Supervisors should also want to create a culture that supports professional development and growth for their staff members. After all, employees that feel supported are far more likely to stay in their unit. Academic Impressions reported that supervisors overestimate the support they provide for professional development. In my own experience, I have had supervisors that have asked where I would see myself, career wise, in the future, and have created opportunities for me to grow towards those professional goals. The support I felt from those supervisors was the reason why I stayed longer in those positions. Staff members that see a path to growth are more likely to stay. In the case of salary increases, supervisors should not wait until staff members ask for a raise or promotion to arrange it, they should be proactive about it and plan for it ahead of time. Coming up with a plan on how to work towards promotions can be beneficial for both the supervisor and the staff members because the plan can demonstrate a need for the promotion. Although promotions may not be readily available, staff members should be made to feel that they are valued and that there is a plan in place for their career growth.

Additionally, supervisors should consider how much flexibility is available for remote work. Since the COVID-19 pandemic we have seen an increase in remote work, and staff seem keen on that opportunity. After all, it saves staff money from gas and parking and saves time spent traveling which staff members view as beneficial. The time saved can provide an opportunity for more family or personal activities which can help staff improve work-life balance. In the CUPA-HR Higher Education Survey, it showed that 71 percent of employees felt that their job duties could be done remotely. For positions that cannot be done remotely, supervisors could consider flexible schedules that allow employees to work different hours. For example, at the University of Houston we have a flexible schedule during the summertime, in which staff members can choose to work four, 10-hour days instead of five, 8-hour days. A similar approach could be taken for departments that need employees present in person.

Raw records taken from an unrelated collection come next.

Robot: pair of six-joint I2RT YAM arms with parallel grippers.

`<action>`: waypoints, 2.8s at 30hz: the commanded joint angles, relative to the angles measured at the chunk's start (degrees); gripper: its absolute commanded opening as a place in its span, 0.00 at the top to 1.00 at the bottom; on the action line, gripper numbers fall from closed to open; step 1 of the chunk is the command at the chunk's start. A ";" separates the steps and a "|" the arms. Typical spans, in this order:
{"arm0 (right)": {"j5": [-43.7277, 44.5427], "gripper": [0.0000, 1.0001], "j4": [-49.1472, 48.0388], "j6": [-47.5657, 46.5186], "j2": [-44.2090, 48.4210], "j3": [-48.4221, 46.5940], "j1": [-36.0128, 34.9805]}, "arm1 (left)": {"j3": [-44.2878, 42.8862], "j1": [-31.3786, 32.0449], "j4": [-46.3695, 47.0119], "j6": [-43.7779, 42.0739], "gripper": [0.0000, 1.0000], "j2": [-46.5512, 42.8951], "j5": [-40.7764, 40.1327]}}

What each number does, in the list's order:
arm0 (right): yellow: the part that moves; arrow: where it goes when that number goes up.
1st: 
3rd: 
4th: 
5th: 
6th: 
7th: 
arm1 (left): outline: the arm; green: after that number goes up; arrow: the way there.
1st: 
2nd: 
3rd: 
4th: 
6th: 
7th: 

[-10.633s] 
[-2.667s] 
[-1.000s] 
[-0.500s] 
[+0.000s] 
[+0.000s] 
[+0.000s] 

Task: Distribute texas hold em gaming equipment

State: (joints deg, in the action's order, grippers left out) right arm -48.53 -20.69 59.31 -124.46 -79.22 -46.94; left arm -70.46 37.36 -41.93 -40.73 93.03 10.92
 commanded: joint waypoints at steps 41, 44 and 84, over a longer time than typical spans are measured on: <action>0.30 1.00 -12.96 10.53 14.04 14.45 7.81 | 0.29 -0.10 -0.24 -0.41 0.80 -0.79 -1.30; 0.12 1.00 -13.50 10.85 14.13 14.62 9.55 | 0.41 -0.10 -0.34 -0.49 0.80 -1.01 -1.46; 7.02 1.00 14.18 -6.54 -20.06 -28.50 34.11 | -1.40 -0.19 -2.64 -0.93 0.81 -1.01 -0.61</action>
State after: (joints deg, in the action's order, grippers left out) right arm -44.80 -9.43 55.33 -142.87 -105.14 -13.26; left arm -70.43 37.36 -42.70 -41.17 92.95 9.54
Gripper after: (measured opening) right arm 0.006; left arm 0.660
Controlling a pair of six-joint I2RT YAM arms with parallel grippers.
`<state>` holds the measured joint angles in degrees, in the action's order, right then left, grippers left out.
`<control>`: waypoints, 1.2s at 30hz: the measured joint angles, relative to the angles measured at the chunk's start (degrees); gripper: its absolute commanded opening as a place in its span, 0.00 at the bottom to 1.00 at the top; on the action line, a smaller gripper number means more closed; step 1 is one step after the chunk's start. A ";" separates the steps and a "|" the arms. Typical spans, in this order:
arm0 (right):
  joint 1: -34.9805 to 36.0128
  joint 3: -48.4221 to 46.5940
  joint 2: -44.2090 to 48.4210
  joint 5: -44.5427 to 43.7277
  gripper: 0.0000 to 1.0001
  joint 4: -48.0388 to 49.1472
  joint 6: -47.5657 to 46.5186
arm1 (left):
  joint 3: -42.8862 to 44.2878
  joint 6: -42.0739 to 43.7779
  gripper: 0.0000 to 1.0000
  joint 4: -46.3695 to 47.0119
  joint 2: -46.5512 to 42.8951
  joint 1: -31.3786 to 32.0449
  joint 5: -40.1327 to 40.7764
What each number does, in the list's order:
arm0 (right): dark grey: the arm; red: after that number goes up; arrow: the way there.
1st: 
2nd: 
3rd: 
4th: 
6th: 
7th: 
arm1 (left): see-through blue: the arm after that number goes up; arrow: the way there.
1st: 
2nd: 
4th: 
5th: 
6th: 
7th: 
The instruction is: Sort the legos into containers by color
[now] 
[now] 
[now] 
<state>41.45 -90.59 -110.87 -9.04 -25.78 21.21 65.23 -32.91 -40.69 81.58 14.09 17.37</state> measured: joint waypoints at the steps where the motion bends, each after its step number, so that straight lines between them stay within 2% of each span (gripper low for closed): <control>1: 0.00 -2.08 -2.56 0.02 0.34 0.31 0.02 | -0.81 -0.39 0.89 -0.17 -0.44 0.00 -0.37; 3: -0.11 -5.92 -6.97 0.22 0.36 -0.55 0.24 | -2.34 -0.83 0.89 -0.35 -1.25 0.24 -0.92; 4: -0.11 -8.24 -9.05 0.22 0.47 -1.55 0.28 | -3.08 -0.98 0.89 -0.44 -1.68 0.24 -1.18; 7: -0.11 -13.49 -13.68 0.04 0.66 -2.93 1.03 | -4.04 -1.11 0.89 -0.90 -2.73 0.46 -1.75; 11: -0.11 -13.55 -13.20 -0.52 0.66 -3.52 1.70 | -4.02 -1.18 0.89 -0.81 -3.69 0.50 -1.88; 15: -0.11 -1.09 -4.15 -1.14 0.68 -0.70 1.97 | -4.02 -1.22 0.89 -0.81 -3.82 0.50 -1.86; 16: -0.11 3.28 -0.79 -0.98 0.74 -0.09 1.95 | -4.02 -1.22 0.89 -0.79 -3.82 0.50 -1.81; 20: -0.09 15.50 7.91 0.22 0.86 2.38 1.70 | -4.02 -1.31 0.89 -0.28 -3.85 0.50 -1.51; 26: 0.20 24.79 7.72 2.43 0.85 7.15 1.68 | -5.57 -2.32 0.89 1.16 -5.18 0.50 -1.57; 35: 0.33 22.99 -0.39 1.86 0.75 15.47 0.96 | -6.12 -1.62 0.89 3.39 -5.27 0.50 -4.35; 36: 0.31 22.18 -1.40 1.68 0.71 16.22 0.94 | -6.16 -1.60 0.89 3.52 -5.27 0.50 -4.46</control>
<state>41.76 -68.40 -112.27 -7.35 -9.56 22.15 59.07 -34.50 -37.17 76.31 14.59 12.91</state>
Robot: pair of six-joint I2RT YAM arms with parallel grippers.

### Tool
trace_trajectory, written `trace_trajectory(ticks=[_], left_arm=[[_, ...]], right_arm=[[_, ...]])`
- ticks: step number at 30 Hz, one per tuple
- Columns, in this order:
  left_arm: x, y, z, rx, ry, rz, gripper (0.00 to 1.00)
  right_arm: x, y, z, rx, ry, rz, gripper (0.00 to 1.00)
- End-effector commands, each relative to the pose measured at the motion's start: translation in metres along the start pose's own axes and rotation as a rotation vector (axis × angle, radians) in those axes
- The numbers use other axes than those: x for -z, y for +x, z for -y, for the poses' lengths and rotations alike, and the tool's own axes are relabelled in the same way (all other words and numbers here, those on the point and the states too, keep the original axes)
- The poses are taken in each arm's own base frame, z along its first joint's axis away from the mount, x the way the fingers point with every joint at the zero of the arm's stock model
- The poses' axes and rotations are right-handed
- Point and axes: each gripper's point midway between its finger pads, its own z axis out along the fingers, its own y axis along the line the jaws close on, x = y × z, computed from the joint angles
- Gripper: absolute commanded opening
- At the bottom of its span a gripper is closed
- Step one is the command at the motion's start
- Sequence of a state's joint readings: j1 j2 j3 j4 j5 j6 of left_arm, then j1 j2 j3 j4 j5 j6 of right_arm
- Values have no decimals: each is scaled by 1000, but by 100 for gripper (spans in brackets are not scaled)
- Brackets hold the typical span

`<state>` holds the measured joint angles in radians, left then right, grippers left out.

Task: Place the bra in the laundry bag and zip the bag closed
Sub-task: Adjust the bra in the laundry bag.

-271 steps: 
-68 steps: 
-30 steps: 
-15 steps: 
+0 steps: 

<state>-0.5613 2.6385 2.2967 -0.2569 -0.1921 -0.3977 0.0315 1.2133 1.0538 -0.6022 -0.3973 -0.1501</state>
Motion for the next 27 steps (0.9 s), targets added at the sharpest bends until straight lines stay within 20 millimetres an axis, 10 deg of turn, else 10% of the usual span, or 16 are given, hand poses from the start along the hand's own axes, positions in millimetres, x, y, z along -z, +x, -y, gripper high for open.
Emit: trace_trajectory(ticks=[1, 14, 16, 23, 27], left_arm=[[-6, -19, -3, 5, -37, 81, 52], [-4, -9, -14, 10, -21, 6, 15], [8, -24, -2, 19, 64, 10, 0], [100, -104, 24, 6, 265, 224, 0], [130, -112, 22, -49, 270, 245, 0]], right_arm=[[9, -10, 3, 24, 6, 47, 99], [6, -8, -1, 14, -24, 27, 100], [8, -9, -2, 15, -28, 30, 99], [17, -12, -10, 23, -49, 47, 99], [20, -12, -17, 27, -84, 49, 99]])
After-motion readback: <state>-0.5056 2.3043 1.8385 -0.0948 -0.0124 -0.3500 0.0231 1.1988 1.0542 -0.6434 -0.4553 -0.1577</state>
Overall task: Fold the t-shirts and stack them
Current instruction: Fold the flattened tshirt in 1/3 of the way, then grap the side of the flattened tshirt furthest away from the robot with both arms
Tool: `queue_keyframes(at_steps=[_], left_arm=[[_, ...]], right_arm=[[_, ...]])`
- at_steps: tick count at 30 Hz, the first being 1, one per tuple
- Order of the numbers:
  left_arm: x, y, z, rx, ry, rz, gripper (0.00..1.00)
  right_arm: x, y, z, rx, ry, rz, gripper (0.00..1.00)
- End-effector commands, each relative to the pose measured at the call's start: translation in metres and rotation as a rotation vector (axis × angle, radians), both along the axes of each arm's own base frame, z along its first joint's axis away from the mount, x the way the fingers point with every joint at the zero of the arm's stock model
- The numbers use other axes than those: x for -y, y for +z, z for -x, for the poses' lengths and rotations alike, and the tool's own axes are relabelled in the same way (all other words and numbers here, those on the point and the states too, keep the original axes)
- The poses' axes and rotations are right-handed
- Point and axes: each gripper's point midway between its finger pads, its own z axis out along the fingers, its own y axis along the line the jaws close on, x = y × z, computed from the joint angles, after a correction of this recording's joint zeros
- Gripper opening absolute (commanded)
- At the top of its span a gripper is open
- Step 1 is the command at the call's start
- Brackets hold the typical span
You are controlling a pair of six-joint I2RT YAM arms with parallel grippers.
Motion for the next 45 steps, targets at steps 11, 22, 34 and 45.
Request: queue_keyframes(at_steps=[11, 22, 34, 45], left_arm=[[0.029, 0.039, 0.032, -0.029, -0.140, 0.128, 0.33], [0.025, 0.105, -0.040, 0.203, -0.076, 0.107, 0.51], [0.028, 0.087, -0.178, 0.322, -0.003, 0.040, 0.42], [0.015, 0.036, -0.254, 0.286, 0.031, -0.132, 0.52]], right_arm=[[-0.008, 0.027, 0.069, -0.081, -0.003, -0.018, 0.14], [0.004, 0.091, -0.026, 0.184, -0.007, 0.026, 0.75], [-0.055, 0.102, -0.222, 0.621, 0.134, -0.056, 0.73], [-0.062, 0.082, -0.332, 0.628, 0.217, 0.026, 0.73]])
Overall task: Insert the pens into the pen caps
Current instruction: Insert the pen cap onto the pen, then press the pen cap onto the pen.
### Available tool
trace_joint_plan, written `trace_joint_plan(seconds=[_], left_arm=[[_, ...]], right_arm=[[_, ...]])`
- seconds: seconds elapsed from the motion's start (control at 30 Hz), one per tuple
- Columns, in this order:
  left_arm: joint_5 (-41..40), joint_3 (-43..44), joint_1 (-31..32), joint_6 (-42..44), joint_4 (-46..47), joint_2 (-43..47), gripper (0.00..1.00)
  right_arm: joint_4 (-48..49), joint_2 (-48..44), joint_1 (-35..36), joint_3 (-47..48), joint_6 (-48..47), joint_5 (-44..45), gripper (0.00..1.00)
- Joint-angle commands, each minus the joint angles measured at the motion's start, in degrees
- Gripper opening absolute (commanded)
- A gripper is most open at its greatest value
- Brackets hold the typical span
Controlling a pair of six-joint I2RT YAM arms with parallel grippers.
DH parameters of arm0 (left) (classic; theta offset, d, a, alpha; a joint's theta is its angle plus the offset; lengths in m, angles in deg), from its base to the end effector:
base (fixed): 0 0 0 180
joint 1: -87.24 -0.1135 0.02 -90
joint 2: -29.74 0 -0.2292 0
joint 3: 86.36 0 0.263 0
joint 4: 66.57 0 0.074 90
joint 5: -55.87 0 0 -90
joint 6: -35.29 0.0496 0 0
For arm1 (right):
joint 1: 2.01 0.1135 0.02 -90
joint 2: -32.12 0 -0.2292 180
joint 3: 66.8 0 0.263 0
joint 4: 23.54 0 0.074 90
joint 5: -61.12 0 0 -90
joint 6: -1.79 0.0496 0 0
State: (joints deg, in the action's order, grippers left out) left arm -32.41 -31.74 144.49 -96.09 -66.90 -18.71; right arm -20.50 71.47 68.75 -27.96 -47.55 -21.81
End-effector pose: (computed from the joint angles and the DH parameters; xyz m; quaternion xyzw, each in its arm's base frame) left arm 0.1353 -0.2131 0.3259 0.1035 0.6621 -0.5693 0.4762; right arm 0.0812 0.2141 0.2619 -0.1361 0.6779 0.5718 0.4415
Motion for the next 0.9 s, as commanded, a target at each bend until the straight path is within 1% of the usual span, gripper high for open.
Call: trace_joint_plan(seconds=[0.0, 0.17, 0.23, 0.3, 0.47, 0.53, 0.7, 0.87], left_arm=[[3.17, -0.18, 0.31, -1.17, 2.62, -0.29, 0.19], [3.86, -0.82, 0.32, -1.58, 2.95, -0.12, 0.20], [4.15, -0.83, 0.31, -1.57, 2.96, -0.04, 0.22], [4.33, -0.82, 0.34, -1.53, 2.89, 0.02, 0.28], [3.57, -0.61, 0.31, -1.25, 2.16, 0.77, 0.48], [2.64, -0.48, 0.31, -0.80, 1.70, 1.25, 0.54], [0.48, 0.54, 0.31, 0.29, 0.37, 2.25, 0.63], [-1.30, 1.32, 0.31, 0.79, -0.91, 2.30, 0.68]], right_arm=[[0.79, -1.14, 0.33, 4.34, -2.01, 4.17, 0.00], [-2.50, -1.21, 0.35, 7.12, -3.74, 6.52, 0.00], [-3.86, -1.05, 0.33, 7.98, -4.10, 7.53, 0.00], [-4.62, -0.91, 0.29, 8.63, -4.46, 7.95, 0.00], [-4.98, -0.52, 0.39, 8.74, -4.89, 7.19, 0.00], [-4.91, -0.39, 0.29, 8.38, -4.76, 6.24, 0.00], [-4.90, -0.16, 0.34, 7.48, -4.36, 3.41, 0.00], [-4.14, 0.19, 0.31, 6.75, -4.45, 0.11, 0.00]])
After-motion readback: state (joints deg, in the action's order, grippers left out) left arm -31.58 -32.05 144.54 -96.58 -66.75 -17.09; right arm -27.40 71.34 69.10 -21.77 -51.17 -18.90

Lastly, higher education supervisors and leadership should not wait until staff leave to consider retention strategies. It is important to keep retention a top priority since, after all, research shows that it costs the institution more money to lose staff rather than keep them. In their retention consulting, The Change Leader, Inc notes that “employees quit because efforts were not made to retain them early enough”. Therefore, higher education institutions should make retention a priority and should want their staff to feel supported both financially and professionally. Although a pay increase is something staff consider when deciding to move, it is not the sole reason why they leave. For that reason, higher education supervisors and leadership should focus on staff retention early on, when staff are first hired. One way in which this can happen is by meeting with staff to discuss career goals, along with what supervisors can do to help their staff members reach them.  

Author: Melissa Nieto is a recent graduate of the Master of Public Administration Program at the University of Houston where she works as a Program Director.